The agencies acknowledge that some of those in the camps have sought refuge to escape the fighting between the army and the rebels. Some are allowed back a few times a week to tend to their farms.
But in other camps, they say, peasants have been forced there at the point of a bayonet. They are prevented from leaving, so their crops are rotting in the field. The UN says it fears a major food shortage if farmers are prevented from harvesting crops and sowing seeds for the next season.
The first camps appeared in central Burundi shortly after last year's coup gave the army full control over the decision making process. Since then they have spread, so that today there are dozens throughout the country.

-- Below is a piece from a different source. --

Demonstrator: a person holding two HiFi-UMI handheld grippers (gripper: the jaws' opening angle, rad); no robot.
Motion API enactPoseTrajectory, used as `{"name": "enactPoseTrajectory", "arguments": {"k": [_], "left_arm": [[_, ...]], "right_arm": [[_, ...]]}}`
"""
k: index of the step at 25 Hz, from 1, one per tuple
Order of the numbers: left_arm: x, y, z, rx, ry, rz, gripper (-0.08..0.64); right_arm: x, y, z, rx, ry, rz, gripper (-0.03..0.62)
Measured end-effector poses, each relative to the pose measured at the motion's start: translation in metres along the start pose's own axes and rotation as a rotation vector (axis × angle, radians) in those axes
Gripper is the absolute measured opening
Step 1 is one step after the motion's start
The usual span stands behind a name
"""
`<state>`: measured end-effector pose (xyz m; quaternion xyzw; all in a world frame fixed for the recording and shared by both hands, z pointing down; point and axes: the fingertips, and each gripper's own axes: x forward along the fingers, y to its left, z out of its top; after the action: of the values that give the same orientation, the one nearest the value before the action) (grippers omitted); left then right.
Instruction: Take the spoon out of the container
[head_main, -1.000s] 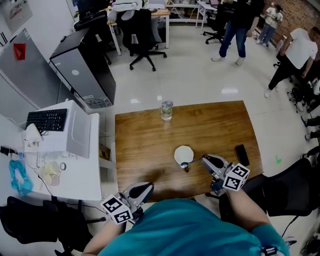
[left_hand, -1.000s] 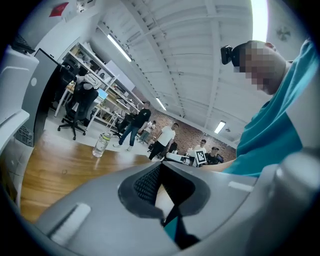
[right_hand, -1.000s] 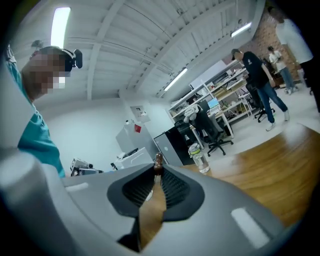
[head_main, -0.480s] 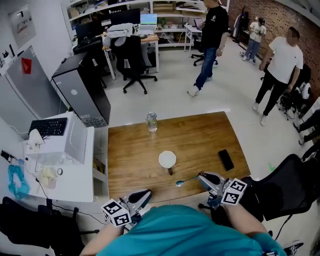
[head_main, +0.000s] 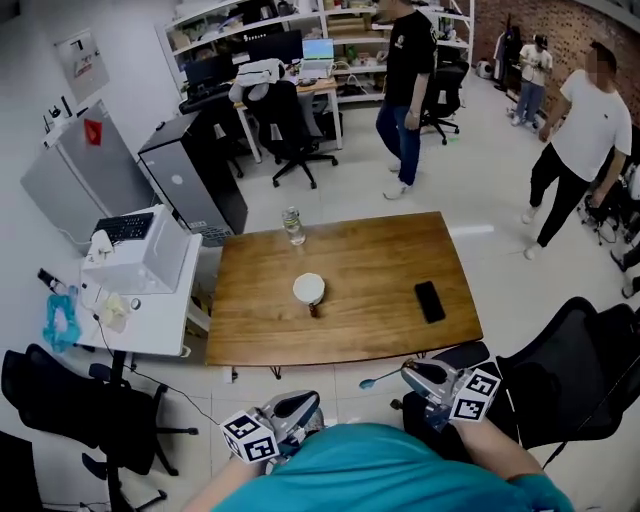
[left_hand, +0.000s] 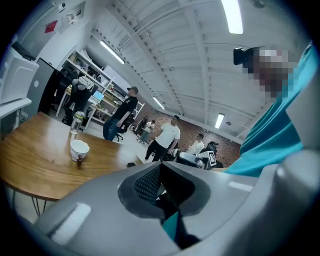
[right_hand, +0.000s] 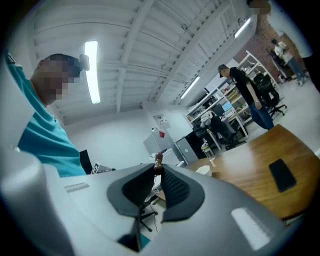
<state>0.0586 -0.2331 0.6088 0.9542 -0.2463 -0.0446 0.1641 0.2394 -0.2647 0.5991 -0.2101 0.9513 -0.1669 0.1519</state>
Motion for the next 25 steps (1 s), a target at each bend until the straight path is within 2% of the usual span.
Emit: {"name": "enactPoseTrajectory", "arguments": {"k": [3,6,10,13,16,18,22,25], "left_arm": [[-0.015,-0.033,0.024,0.019,-0.01,0.063,-0.002],[-0.034,-0.072,0.015,-0.004,-0.023,0.107,-0.002],[-0.06,-0.115,0.008,0.032,-0.019,0.13,-0.002],[-0.101,-0.12,0.006,0.042,-0.043,0.154,-0.002],[-0.151,-0.127,-0.002,0.107,-0.028,0.145,-0.002],[-0.19,-0.128,-0.006,0.119,-0.021,0.136,-0.002],[-0.266,-0.118,-0.004,0.092,-0.053,0.133,-0.002],[-0.298,-0.116,-0.007,0.048,-0.061,0.119,-0.002]], "right_arm": [[-0.018,0.029,0.014,0.018,-0.004,0.037,0.041],[-0.037,0.061,0.013,0.035,-0.012,0.07,0.04],[-0.047,0.102,0.009,0.049,0.001,0.112,0.041],[-0.031,0.13,-0.006,0.037,0.016,0.13,0.041],[-0.009,0.163,-0.018,0.02,0.024,0.123,0.04],[0.011,0.189,-0.027,0.013,0.025,0.108,0.04],[0.05,0.236,-0.05,0.025,0.016,0.094,0.041],[0.067,0.267,-0.062,0.036,0.018,0.09,0.041]]}}
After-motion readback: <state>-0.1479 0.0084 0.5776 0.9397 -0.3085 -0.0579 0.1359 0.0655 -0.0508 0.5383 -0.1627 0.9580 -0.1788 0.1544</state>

Mr Ndizeye acknowledges the poor conditions in the camps, admitting that some of those being held are in "catastrophic" health, but he says the government's resources are meagre" and only the international agencies are equipped to help.

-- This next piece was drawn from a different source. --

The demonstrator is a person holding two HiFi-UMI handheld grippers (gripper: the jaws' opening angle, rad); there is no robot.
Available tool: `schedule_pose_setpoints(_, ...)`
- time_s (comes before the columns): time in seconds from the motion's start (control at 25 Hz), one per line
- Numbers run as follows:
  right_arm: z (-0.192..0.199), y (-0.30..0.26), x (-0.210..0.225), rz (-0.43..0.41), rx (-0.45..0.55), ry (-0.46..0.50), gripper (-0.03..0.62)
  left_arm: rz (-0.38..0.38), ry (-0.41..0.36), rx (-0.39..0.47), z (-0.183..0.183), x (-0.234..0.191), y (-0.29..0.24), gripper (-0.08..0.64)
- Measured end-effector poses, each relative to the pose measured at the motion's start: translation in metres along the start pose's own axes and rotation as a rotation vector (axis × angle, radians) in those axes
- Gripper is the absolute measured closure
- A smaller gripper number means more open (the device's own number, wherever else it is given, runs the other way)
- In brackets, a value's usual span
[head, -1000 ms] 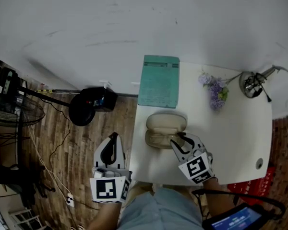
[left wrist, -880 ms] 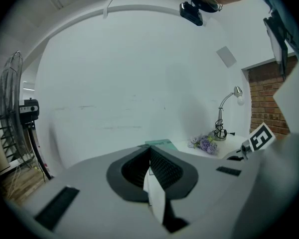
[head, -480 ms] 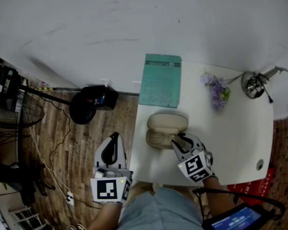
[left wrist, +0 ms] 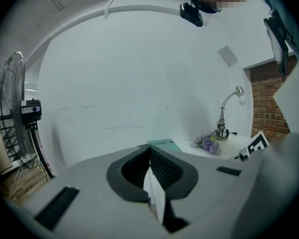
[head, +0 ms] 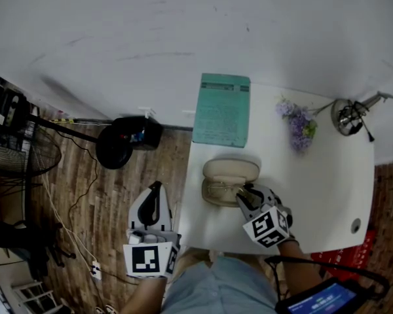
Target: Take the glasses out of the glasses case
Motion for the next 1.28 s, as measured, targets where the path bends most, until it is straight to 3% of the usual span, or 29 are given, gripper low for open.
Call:
schedule_pose_setpoints(0.72, 0.008, -0.014, -0.002, -0.046, -0.073, -0.040, 0.500, -0.002, 0.001, 0.008, -0.001, -0.005, 0.011, 0.554)
schedule_pose_setpoints(1.28, 0.007, -0.016, -0.003, -0.079, -0.104, 0.024, 0.545, 0.008, -0.007, 0.029, -0.007, -0.008, 0.016, 0.554)
Point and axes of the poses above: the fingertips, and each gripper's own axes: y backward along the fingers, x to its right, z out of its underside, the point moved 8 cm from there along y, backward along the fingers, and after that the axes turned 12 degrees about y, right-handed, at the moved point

Like Rwanda, Burundi is 85 per cent Hutu and only 14 per cent Tutsi. However, the army, which is 98 per cent Tutsi, has ensured that the country has been under the control of Tutsi dominated governments for most of its 35 years of independence.
Most observers believe the army is now pushing hard for an outright military victory, sensing that the Hutu rebels are on the defensive. The success of Tutsi led forces across the border in eastern Zaire has deprived the rebels of their traditional bases.
The fiercest fighting is now concentrated in the east of Burundi, near the border with Tanzania, where the rebels are attempting to regroup.
Both sides have been accused of multiple atrocities during the war, which is widely regarded as the bloodiest in Africa. Reports of killings usually only surface weeks later, if at all, as most international observers have pulled out of rural Burundi. The UN has fewer than 10 human rights monitors in the country, all of them confined to headquarters in Bujumbura for security reasons.